Measures that restrict the free trading of fiat currencies encourage the sale of Bitcoin. An analyst uses data on the Venezuelan economic crisis as an example.

A new analysis suggests that Argentina’s economic problems are the main reason why LocalBitcoins trading volume has increased in recent months.

The author, Matt Ahlborg, published his comments on his webpage (under the title “Will Argentina Be the Next Venezuela?”), presenting this hypothesis based on the increase in the Bitcoin-Argentine pesos (BTC-ARS) trading volume, in its equivalent in US dollars (USD), and how this relationship has behaved in the case of Venezuela. He says that the exchange of BTC for ARS in LocalBitcoins reached all-time highs in April, which coincided with the implementation of new exchange controls that have accelerated this situation since last fall.

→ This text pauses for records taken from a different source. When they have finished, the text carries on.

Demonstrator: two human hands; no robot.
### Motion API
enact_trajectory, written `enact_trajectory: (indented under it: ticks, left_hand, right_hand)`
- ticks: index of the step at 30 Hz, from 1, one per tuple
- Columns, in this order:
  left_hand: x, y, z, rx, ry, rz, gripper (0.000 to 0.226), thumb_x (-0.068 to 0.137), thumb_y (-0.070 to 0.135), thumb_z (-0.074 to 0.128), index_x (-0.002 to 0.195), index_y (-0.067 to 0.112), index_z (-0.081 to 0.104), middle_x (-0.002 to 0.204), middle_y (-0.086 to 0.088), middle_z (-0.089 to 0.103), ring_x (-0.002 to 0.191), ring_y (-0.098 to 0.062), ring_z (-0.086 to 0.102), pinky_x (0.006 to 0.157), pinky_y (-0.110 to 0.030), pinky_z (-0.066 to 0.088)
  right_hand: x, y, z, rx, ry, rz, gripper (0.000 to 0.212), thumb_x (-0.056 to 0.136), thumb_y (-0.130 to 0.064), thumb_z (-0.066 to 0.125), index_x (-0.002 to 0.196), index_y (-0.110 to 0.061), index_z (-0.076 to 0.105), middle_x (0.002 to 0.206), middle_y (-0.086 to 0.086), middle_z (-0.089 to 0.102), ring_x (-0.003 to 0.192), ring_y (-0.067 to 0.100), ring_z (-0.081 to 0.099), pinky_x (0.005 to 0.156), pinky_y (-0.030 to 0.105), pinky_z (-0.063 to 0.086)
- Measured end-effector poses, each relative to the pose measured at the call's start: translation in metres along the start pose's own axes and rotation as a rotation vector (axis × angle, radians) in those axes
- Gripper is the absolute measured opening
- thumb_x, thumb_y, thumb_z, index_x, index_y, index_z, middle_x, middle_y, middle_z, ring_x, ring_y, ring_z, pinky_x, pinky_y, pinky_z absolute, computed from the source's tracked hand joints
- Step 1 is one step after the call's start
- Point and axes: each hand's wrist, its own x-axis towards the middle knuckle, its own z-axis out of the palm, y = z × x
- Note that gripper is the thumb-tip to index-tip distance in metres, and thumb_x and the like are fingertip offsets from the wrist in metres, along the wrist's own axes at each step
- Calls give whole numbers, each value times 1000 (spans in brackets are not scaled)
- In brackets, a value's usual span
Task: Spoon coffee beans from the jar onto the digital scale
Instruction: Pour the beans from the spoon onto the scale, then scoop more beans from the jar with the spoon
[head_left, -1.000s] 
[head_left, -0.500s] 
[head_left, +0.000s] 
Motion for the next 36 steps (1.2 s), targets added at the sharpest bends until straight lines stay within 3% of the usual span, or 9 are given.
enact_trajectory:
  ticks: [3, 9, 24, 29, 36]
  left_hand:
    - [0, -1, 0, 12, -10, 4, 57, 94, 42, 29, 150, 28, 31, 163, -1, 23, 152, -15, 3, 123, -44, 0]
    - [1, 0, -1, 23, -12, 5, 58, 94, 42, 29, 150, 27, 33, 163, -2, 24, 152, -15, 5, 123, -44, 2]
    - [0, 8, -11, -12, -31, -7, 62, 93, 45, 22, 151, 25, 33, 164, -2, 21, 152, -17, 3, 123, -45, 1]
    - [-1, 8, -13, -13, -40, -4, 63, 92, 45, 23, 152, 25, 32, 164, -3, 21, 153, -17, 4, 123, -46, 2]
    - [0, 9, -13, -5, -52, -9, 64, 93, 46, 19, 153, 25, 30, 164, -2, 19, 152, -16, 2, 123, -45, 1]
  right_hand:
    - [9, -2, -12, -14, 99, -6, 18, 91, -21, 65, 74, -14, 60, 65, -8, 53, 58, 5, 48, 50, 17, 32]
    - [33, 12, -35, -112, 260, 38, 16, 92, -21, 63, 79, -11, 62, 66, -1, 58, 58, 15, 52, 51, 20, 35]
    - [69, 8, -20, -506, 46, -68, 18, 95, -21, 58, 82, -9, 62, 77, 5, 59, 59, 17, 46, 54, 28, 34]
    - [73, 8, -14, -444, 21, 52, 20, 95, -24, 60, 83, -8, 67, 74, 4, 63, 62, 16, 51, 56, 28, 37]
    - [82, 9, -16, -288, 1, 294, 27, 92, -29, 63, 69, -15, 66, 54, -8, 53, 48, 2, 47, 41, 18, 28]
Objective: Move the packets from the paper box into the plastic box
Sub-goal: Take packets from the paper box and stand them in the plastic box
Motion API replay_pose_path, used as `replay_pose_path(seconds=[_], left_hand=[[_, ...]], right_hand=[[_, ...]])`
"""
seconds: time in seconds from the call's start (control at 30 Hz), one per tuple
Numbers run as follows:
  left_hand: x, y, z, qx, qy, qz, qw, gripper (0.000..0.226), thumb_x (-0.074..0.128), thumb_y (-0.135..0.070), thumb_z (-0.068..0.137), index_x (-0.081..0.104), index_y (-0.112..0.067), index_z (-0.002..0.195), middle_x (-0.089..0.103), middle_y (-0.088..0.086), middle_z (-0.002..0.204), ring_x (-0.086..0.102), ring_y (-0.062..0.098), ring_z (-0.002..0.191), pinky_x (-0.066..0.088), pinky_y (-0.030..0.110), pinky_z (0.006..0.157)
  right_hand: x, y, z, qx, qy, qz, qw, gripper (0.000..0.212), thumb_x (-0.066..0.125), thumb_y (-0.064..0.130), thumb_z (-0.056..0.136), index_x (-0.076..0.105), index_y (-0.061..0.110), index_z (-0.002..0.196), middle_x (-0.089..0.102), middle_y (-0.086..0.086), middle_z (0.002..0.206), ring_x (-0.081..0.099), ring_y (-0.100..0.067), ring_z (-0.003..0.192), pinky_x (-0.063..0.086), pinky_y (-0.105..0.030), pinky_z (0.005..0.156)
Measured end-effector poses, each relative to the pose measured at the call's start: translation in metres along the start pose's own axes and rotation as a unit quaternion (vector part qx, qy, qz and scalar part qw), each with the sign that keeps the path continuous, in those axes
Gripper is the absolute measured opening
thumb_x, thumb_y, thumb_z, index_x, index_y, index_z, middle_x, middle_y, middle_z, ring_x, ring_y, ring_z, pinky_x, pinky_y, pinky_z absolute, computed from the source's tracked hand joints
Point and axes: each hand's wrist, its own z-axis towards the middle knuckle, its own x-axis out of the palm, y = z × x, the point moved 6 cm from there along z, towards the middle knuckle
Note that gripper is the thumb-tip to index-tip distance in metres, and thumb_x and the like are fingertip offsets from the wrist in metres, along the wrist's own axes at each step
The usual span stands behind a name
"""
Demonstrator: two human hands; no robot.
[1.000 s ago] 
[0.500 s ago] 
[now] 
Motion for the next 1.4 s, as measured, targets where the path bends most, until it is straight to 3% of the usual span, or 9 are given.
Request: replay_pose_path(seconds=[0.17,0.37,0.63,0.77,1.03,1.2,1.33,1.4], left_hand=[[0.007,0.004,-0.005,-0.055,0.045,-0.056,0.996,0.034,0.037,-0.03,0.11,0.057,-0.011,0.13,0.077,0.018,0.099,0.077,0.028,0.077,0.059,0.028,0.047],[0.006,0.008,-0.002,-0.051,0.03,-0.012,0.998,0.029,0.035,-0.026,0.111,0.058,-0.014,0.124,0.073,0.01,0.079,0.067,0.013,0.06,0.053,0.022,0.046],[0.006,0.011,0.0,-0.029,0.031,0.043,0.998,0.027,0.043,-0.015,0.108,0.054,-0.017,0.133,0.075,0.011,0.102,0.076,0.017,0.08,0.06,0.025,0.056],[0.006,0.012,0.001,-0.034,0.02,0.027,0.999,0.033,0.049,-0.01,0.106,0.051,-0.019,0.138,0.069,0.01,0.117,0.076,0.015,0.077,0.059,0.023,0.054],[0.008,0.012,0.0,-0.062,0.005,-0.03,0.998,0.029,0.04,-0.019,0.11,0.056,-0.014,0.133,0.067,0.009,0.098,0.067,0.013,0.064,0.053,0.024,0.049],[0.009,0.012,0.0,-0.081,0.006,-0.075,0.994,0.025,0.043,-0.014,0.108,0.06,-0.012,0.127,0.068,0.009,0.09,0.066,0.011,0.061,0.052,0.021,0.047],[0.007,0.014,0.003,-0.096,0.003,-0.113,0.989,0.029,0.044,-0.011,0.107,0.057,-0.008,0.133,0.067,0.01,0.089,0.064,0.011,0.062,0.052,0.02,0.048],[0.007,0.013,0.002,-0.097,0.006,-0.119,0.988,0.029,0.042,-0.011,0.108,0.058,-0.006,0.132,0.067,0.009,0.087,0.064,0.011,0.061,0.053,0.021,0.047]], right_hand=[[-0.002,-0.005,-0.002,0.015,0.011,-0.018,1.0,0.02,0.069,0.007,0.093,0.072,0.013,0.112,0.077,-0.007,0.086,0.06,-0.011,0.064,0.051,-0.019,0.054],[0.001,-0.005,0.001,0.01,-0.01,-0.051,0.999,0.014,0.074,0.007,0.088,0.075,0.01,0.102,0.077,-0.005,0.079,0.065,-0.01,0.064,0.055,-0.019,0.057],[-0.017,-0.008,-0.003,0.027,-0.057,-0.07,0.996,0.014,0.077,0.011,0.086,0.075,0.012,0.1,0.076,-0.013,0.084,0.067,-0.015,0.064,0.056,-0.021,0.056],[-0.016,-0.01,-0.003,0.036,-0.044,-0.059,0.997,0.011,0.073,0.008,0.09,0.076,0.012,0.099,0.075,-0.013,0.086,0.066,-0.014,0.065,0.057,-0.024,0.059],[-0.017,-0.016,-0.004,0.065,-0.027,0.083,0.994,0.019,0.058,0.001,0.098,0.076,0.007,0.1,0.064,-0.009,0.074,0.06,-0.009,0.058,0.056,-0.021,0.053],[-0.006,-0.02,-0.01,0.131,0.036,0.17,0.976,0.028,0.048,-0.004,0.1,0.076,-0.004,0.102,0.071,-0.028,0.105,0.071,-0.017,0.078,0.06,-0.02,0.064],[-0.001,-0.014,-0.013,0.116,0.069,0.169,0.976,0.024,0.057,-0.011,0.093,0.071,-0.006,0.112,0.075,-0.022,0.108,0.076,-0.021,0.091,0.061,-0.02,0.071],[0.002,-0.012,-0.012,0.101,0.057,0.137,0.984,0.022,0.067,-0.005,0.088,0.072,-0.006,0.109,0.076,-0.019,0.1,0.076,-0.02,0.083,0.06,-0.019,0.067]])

The author considers that exchange controls and other economic measures have played an essential role into the increase of trading volume, which reached a first all-time high in early 2018. Since then, it has increased by nearly 200%, currently reaching USD 1.6 million in transactions.

He also highlights that the trading of USD in LocalBitcoins Argentina also rebounded, with a daily volume for January of about USD 20,000. It could have increased from then until now.

Ahlborg explains that people in Venezuela do not use the acquisition of Bitcoin to save the cryptocurrency as an asset, but to access “more stable (fiat) currencies” like the US dollar.” People in Argentina usually conduct exchanges in clandestine spaces known as “cuevas” (caves). Argentines do not need to buy Bitcoin, thanks to an attractive exchange rate of ARS to USD in the informal market.

He believes that this factor adds to two other variables that have had an impact on the increase in BTC trading volume in Argentina. For instance, Venezuelans buy BTC in exchange for ARS and then sell them in exchange for Bolivars (VES) to send remittances by bank transfer. In the author’s opinion, this activity is the reason for a large part of the ARS-BTC trading volume.

The author thinks that Bitcoin-related products, developed by local companies, would gain further momentum if they helped evade exchange controls or create derivatives that have USD-like stability. He cites the initiative of the company Valiu to issue a virtual asset anchored to the US dollar and backed by BTC, in addition to Bitsika’s debit cards or Abra’s investment windows.

Ahlborg states that the growth of Bitcoin trading volume in Argentina will compete with that of Venezuela.  Some variables are the Argentine government’s decision of whether or not to release exchange controls, the closure of clandestine caves, the more user-friendly and accessible products, and services around Bitcoin, and the fact that the USA allows Argentine citizens to use its online services without restrictions.

Furthermore, he believes that the shift towards an open financial ecosystem will have a lot to do with the progress of the currencies of emerging economies. To test this hypothesis, there are very few places to do it, except in Argentina. The best way to make it happen is to buy Bitcoin and US dollars, as he concluded.